I.1: GGUF

A trained language model, on disk, is just a large bag of numbers: a few hundred matrices (the weights) plus a description of how they fit together. Before we can run one, we have to read that file. So that's where we start: not with math, not with a tokenizer, but with a binary file format.

The model we target throughout this series, Qwen3 0.6B, ships in a format called GGUF, the format used by llama.cpp and its ecosystem. A GGUF file is a single binary blob: a tiny header, a block of typed key-value metadata (hyperparameters, the tokenizer vocabulary, the chat template), an index of every tensor (an n-dimensional block of numbers; the index records each one's name, shape, and where its bytes live), and finally the tensor payloads themselves concatenated into one region.

It is simple enough to parse with the Rust standard library alone, no crates, which is what we want. The whole premise of this project is that nothing in the load path is hidden behind someone else's wrapper.

This chapter's goal is deliberately narrow. We parse a GGUF file (header, metadata, tensor index) and build a small command-line tool, gguf-inspect, that dumps what's inside.

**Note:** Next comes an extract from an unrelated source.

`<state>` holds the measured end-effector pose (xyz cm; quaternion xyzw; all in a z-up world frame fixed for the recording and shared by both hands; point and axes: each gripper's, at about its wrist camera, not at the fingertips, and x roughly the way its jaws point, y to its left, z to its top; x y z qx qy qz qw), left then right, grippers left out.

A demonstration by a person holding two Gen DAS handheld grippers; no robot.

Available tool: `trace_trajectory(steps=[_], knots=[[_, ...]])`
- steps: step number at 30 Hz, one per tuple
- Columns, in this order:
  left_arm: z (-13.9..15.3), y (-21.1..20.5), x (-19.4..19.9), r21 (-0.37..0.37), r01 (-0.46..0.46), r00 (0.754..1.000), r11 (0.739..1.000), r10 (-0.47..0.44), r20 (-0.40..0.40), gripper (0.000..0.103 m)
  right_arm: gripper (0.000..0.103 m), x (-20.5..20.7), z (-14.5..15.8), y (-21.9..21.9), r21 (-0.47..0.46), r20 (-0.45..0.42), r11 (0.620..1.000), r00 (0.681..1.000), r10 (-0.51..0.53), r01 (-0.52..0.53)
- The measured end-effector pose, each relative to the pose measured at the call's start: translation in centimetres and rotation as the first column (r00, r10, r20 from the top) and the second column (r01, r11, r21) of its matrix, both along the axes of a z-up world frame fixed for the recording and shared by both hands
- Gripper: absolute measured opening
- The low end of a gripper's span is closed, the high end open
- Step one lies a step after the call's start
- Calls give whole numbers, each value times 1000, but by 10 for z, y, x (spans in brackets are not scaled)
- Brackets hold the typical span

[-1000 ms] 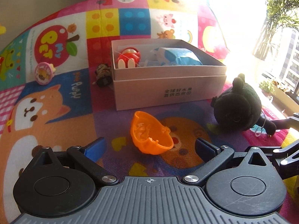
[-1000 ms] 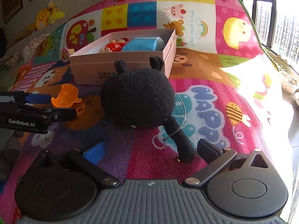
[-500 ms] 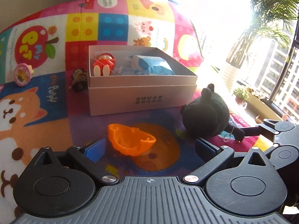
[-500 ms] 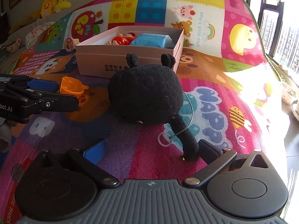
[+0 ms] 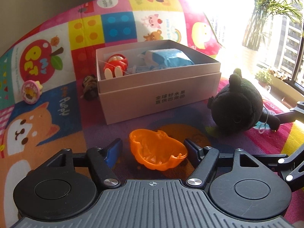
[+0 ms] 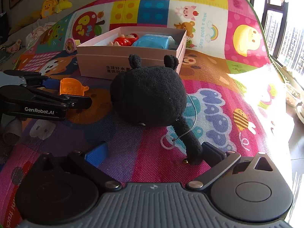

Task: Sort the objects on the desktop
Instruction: 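Close the left gripper on the orange cup while the right gripper holds the plush toy, then lower the orange cup into the pink box and open the left gripper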

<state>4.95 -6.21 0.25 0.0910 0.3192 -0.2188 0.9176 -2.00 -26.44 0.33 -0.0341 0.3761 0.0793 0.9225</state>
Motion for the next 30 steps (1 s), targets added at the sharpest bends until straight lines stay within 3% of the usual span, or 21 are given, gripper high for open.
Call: trace_trajectory(steps=[5,9,12,14,18,19,20,21,24,26,30], knots=[[1,1,-4,9,-14,1000,1000,14,5,65,103,0,2,1,-5,6,1000,1000,-1,1],[2,9,-18,0,-29,1000,1000,29,-7,65,103,-5,18,7,-50,144,999,990,8,0],[3,14,-29,-1,-30,999,1000,29,-13,64,103,6,25,15,-115,183,993,983,21,0],[4,15,-33,-5,-32,999,999,32,-16,64,103,19,24,21,-149,170,989,984,46,-21],[3,16,-34,-12,-37,999,999,36,-19,64,101,43,16,25,-128,107,991,993,50,-36],[3,16,-34,-12,-39,999,999,39,-18,64,97,46,16,25,-115,94,993,994,49,-38],[3,16,-33,-12,-41,999,999,41,-18,64,87,46,17,24,-98,77,994,996,56,-48],[4,17,-32,-13,-48,999,999,48,-16,64,87,46,21,24,-92,69,995,996,56,-50],[12,20,-27,-18,-71,997,997,72,6,63,86,37,51,18,-69,145,997,988,53,-43],[26,21,-21,-30,-70,996,997,72,48,63,86,30,92,5,-13,244,999,969,47,-45],[75,11,4,-50,-73,972,996,82,222,63,86,25,167,-28,158,400,987,916,-37,-29]])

We do not read tensor data into memory yet, and we don't touch the quantized tensor layouts (formats that store weights in fewer bits to shrink the file): a Tensor type and weight loading arrive in I.3. For now we just learn the format, because the first time you open an unfamiliar model file you want to see its shape.

The crate

From the empty crate the act intro set up, the whole of Cargo.toml for this chapter is package metadata plus a declaration of the one binary we ship:

TOML

[package]
name = "inferno"
version = "0.1.0"
edition = "2024"
 
[[bin]]
name = "gguf-inspect"
path = "src/bin/gguf-inspect.rs"

The library crate's root, src/lib.rs, is just a table of contents: it declares the modules we add this chapter and re-exports the handful of types a binary needs to name:

RUST

mod cli;
mod gguf;
 
pub use cli::CliArgs;
pub use gguf::{GGUF, TensorInfo};

mod gguf is the file parser. mod cli is a tiny command-line argument helper. Every binary in this series takes arguments, so we set up one shared parser now and grow it as later chapters add flags. We'll write cli last; first, the format.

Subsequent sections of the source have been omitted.